Data for processing:
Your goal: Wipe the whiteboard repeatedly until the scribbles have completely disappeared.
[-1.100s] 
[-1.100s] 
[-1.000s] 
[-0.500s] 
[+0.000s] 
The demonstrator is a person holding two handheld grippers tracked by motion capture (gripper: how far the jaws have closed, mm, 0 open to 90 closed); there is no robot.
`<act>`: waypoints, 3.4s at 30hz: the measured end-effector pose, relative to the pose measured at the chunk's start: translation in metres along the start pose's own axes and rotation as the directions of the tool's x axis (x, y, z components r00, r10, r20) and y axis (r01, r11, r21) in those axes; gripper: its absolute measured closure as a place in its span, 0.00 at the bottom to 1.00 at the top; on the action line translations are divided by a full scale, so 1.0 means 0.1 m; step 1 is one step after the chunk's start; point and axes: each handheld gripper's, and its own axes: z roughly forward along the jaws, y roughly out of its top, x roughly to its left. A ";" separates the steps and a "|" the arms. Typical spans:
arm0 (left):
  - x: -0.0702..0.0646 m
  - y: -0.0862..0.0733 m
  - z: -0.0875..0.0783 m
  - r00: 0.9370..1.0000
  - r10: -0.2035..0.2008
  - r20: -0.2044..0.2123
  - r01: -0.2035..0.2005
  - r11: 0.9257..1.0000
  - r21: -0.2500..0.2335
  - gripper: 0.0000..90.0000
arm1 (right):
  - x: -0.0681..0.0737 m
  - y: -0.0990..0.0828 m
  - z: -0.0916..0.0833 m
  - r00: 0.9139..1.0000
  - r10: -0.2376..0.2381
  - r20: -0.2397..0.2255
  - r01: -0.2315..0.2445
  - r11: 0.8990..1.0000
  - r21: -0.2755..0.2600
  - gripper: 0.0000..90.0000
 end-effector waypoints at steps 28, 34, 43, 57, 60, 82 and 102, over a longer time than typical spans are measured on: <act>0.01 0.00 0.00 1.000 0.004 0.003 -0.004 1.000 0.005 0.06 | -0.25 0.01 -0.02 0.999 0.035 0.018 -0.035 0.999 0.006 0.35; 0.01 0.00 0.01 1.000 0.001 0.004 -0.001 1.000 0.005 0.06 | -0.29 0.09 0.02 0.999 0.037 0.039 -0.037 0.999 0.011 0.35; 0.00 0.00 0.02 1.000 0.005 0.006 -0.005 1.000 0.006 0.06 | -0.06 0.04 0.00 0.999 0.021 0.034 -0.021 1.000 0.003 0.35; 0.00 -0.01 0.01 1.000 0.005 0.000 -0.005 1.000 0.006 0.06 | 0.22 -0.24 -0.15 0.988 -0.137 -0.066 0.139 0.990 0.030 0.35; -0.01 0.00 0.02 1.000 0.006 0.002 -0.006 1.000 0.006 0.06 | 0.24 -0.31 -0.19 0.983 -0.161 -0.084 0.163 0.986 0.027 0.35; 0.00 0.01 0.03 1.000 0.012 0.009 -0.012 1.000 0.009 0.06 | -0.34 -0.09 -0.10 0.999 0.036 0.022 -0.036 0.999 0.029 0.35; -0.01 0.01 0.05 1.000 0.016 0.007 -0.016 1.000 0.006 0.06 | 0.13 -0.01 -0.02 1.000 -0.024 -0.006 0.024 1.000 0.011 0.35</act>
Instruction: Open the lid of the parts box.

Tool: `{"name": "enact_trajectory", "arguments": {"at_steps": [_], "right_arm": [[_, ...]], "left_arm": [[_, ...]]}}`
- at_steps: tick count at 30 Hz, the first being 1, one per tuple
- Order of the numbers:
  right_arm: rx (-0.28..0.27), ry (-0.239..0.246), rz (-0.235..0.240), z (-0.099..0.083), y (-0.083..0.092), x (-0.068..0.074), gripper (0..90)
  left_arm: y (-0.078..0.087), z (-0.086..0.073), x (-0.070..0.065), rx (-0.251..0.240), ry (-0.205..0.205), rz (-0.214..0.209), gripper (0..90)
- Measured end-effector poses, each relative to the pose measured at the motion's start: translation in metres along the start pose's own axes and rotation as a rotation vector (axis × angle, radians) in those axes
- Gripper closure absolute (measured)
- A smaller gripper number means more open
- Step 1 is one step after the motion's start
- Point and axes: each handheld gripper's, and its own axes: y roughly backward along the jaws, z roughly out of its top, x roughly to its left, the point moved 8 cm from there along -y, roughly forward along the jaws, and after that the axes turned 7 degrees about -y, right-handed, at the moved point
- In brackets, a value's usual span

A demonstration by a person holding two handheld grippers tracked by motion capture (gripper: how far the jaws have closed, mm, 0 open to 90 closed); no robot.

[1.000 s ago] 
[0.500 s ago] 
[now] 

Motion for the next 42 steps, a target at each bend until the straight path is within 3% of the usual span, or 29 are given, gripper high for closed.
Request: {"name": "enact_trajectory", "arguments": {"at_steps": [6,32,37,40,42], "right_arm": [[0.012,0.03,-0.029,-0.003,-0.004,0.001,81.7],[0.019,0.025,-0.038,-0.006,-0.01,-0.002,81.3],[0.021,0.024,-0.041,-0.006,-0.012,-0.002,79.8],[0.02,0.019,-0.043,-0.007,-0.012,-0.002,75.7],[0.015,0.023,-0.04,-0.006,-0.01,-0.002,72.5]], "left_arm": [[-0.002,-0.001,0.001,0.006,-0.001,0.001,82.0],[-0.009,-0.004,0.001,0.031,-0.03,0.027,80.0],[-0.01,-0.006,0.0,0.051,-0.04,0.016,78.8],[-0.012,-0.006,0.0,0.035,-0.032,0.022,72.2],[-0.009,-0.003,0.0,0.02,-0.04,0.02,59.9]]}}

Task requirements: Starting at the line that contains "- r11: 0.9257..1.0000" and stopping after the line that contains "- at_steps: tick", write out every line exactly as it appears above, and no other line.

Solution to this problem:
  - r11: 0.9257..1.0000
  - r21: -0.2500..0.2335
  - gripper: 0.0000..90.0000
arm1 (right):
  - x: -0.0681..0.0737 m
  - y: -0.0990..0.0828 m
  - z: -0.0916..0.0833 m
  - r00: 0.9139..1.0000
  - r10: -0.2376..0.2381
  - r20: -0.2397..0.2255
  - r01: -0.2315..0.2445
  - r11: 0.8990..1.0000
  - r21: -0.2755..0.2600
  - gripper: 0.0000..90.0000
 end-effector waypoints at steps 28, 34, 43, 57, 60, 82 and 102, over a longer time than typical spans are measured on: <act>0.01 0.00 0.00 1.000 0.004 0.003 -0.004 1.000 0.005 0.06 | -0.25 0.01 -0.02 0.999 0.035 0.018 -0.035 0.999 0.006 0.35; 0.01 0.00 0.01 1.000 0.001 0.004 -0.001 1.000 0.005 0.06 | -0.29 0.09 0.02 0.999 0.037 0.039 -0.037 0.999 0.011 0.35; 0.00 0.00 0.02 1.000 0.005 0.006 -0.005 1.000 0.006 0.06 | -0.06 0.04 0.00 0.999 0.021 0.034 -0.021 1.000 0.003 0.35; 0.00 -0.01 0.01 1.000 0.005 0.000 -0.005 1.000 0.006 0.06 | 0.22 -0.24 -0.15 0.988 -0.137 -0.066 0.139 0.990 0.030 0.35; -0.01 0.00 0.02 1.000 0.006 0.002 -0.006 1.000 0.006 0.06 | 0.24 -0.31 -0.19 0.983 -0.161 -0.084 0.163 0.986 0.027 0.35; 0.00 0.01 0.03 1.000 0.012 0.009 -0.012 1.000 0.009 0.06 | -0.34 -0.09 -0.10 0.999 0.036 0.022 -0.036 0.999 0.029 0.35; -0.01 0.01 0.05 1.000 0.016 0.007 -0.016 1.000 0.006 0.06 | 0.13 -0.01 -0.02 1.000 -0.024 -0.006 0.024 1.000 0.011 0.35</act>
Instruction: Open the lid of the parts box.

Tool: `{"name": "enact_trajectory", "arguments": {"at_steps": [_], "right_arm": [[_, ...]], "left_arm": [[_, ...]]}}`
- at_steps: tick count at 30 Hz, the first being 1, one per tuple

Nothing remains to be added to the answer.